In the end, do not forget to delete the stack with cdk destroy
. Also note that a more complete version of this example is available on the Lakechain repo: here.
Going (even?) further
I already gave a bunch of details on how Lakechain is working under the hood. I personally find it very well designed. You can get much more details in the documentation.
You might also think that Lakechain is quite opinionated and framed. In a sense it is, and this is why it is so easy to use. It also comes with best practices in terms of security, observability, and more globally respects the Well-Architected Framework.

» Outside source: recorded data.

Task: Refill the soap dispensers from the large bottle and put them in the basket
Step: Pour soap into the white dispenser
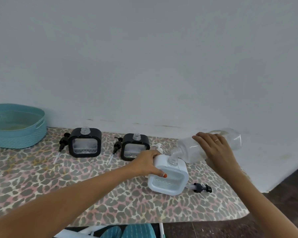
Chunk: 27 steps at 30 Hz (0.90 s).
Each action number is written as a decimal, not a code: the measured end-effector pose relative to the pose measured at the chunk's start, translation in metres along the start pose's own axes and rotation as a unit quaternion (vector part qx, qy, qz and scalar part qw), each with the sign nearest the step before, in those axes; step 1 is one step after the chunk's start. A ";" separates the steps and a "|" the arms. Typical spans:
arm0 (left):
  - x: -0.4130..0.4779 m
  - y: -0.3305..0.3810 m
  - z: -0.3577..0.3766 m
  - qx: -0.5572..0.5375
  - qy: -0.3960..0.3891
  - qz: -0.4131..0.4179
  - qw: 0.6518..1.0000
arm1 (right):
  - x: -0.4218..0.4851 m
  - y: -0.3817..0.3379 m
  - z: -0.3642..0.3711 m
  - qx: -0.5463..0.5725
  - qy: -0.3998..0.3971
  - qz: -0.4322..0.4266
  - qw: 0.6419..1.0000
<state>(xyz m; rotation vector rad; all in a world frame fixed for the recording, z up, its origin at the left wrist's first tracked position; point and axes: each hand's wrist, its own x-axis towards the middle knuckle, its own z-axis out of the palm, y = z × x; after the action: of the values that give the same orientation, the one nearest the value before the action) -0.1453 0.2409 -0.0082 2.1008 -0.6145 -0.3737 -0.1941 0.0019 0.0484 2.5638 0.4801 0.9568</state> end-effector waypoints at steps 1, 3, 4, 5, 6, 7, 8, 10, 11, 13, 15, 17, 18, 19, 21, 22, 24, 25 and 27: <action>0.004 0.002 0.003 0.000 0.004 -0.001 1.000 | -0.005 0.001 0.004 0.038 -0.018 0.039 0.998; 0.012 0.006 0.009 0.001 0.013 -0.003 1.000 | -0.015 0.003 0.010 0.145 -0.037 0.123 0.981; 0.017 0.007 0.012 0.000 0.016 -0.003 1.000 | -0.018 0.005 0.013 0.204 -0.031 0.168 0.964; 0.021 0.009 0.014 -0.002 0.017 -0.004 1.000 | -0.021 0.007 0.013 0.256 -0.024 0.218 0.941; 0.026 0.010 0.016 -0.001 0.019 -0.003 1.000 | -0.022 0.008 0.013 0.296 -0.023 0.266 0.917; 0.032 0.010 0.018 -0.001 0.020 -0.003 1.000 | -0.024 0.011 0.014 0.322 -0.025 0.306 0.896; 0.037 0.011 0.019 0.000 0.021 -0.004 1.000 | -0.027 0.015 0.017 0.338 -0.025 0.334 0.879; 0.050 0.011 0.023 0.002 0.028 -0.010 1.000 | -0.034 0.021 0.024 0.351 -0.020 0.371 0.860; 0.057 0.011 0.025 0.005 0.033 -0.014 0.999 | -0.036 0.024 0.026 0.353 -0.017 0.385 0.852; 0.070 0.009 0.029 0.004 0.041 -0.023 0.999 | -0.042 0.029 0.031 0.363 -0.011 0.411 0.836; 0.083 0.007 0.034 0.001 0.047 -0.032 0.998 | -0.049 0.034 0.036 0.368 -0.004 0.430 0.825; 0.097 0.004 0.039 0.001 0.058 -0.034 0.998 | -0.055 0.040 0.040 0.369 0.006 0.445 0.816; 0.103 0.003 0.042 -0.003 0.063 -0.034 0.997 | -0.058 0.043 0.042 0.371 0.009 0.453 0.810; 0.109 0.002 0.044 -0.009 0.069 -0.034 0.997 | -0.061 0.046 0.044 0.374 0.012 0.460 0.805; 0.119 0.002 0.049 -0.020 0.078 -0.035 0.996 | -0.066 0.052 0.047 0.384 0.016 0.472 0.794; 0.123 0.001 0.051 -0.025 0.083 -0.036 0.996 | -0.068 0.054 0.048 0.390 0.017 0.477 0.787; 0.131 0.000 0.053 -0.034 0.092 -0.036 0.995 | -0.071 0.057 0.050 0.401 0.021 0.483 0.779; 0.135 0.000 0.054 -0.033 0.094 -0.037 0.994 | -0.072 0.058 0.052 0.403 0.022 0.484 0.776; 0.140 -0.001 0.054 -0.027 0.097 -0.036 0.994 | -0.074 0.059 0.054 0.408 0.019 0.486 0.773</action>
<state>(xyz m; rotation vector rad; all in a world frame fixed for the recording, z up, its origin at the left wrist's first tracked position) -0.0542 0.1268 -0.0443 2.0804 -0.4112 -0.2202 -0.1997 -0.0934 -0.0042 3.6750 -0.7272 1.2856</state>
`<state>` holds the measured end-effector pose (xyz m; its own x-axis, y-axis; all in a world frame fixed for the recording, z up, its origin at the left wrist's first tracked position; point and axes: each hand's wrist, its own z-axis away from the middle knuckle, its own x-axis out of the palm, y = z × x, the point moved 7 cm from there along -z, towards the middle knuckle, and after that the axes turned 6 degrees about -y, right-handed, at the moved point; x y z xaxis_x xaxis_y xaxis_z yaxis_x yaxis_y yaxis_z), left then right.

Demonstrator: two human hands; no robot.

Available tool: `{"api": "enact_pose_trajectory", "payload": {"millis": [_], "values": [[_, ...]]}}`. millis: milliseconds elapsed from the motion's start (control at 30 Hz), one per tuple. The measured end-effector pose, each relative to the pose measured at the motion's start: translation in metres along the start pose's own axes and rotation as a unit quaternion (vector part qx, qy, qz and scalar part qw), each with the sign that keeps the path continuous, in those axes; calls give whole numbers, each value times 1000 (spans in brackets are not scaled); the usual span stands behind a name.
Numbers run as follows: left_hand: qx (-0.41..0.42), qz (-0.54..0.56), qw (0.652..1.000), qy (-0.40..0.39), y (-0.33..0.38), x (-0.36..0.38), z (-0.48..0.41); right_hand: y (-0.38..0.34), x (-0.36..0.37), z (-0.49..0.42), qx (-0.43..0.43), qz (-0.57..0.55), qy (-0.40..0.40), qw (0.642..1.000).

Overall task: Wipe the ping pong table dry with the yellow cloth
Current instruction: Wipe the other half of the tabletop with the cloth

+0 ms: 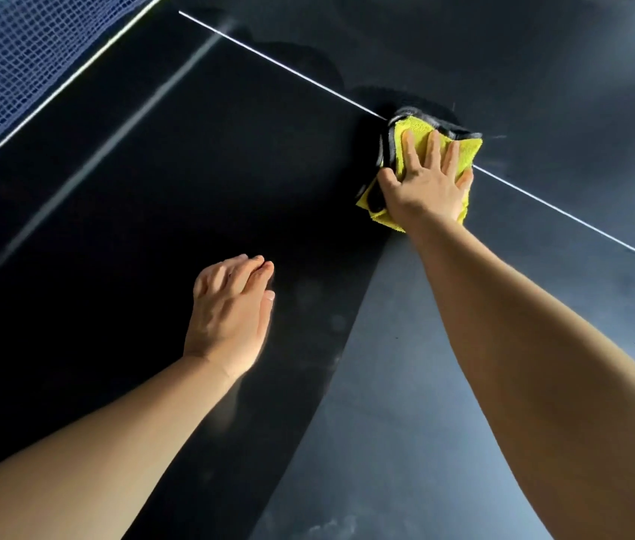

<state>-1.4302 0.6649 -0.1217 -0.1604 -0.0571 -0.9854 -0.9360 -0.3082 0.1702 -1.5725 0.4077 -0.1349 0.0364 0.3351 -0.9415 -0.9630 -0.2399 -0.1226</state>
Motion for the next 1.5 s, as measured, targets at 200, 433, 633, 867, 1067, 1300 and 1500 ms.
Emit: {"api": "enact_pose_trajectory", "payload": {"millis": [200,433,633,867,1067,1300,1500], "values": [[-2,25,1000,10,0,1,2,-11,27,75,-20,-1,-5,1000],[42,71,995,51,11,-25,27,-30,67,188,-31,-3,-19,999],[104,124,985,60,16,-50,76,-49,97,278,-32,2,-28,999],[75,170,981,53,-40,-65,180,-85,128,374,-35,-2,-29,999],[52,162,985,24,-89,-71,266,-123,156,455,-47,-15,-35,998],[46,162,985,18,-109,-75,337,-156,187,543,-82,-8,-52,995],[68,155,986,-7,-95,-76,362,-133,193,583,-116,24,-69,991]]}}
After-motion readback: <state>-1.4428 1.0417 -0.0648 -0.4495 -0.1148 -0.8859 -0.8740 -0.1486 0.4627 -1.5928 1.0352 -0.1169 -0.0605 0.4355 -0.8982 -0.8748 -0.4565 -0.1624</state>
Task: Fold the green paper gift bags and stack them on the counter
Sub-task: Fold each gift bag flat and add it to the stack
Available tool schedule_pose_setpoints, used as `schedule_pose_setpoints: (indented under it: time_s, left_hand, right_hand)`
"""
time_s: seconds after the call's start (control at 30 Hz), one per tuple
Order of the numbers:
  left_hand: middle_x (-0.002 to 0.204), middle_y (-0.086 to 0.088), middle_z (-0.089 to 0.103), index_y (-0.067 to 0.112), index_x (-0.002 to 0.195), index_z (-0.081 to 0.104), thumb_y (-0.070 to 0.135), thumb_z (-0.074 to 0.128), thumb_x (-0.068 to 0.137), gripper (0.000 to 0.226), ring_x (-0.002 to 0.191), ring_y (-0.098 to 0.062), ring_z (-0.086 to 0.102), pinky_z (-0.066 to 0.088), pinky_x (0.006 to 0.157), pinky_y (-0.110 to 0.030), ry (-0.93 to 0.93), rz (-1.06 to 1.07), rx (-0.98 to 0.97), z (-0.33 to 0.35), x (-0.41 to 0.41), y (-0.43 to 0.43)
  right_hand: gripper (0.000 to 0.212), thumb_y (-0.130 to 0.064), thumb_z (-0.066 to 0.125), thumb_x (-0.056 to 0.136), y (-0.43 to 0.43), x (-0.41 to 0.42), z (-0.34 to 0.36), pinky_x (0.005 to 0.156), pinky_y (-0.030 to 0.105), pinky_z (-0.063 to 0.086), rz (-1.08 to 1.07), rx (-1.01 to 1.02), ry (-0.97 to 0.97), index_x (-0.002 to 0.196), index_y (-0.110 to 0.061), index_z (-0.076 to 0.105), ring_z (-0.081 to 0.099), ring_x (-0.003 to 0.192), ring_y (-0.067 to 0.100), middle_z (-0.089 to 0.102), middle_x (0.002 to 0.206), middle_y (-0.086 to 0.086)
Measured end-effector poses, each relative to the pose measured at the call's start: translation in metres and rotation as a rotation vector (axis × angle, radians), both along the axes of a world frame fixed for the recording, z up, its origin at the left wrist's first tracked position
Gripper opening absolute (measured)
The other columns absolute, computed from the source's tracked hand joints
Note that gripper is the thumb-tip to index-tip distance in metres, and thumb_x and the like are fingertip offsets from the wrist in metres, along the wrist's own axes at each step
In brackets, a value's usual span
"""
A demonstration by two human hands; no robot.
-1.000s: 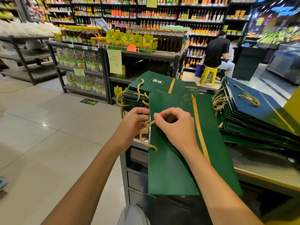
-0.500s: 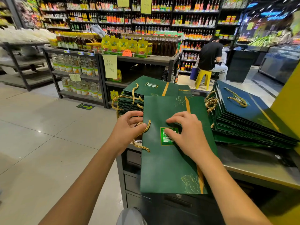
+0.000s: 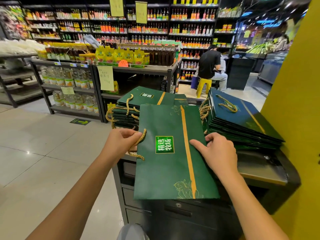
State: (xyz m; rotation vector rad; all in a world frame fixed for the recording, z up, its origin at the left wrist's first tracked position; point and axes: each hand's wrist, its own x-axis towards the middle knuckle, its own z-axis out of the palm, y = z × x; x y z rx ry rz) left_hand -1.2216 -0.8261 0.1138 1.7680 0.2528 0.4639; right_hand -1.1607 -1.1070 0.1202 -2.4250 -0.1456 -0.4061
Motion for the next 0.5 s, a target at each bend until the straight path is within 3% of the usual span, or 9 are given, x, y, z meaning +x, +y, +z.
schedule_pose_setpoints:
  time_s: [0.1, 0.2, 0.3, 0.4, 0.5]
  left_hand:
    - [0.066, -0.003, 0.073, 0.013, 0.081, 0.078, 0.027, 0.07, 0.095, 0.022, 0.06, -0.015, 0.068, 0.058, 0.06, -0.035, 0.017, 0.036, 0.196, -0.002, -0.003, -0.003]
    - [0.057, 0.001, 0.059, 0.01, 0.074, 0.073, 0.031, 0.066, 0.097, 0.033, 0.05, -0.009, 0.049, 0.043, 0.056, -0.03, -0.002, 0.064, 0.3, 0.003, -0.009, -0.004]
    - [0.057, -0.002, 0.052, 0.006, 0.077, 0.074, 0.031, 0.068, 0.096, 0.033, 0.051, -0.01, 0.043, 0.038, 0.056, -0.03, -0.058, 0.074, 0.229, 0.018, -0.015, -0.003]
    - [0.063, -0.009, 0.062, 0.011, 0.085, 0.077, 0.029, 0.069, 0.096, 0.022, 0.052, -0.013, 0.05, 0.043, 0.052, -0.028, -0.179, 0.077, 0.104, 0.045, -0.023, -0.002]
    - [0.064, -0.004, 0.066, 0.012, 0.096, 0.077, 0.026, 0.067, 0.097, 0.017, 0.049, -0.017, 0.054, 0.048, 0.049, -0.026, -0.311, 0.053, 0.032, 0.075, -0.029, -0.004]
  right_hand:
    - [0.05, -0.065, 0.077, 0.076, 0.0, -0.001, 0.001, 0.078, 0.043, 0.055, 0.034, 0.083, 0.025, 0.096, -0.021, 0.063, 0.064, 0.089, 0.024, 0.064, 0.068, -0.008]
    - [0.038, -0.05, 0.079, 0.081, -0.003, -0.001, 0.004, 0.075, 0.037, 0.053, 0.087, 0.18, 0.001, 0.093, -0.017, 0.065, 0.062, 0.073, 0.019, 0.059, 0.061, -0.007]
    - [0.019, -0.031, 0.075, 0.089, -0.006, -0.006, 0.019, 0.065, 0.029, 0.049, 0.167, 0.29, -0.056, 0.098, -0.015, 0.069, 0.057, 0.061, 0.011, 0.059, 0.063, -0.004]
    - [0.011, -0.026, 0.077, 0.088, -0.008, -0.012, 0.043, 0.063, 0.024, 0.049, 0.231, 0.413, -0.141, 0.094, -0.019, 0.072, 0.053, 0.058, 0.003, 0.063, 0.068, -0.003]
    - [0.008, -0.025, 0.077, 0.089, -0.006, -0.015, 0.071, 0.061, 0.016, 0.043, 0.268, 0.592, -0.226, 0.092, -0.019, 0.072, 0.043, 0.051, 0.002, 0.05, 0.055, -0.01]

But I didn’t show all the capabilities. Each middleware provides a set of properties that you can configure, you can define filters, change the compute type for ECS task, the memory allocated to Lambda functions and much more (see the API). And if you need even more, have a look at funclets or create a pull request.
Conclusion
In this blog, we saw how Lakechain can really simplify the creation of document processing pipelines. Thanks to its flexible design and its many available middlewares (60+), you can rapidly deploy a pipeline on AWS to process your documents (text, audio, image, video), transform them and extract meaningful information. With more than 40 examples, a very rich documentation and a quickstart, you can literally build and deploy quite complex pipelines in minutes rather than days.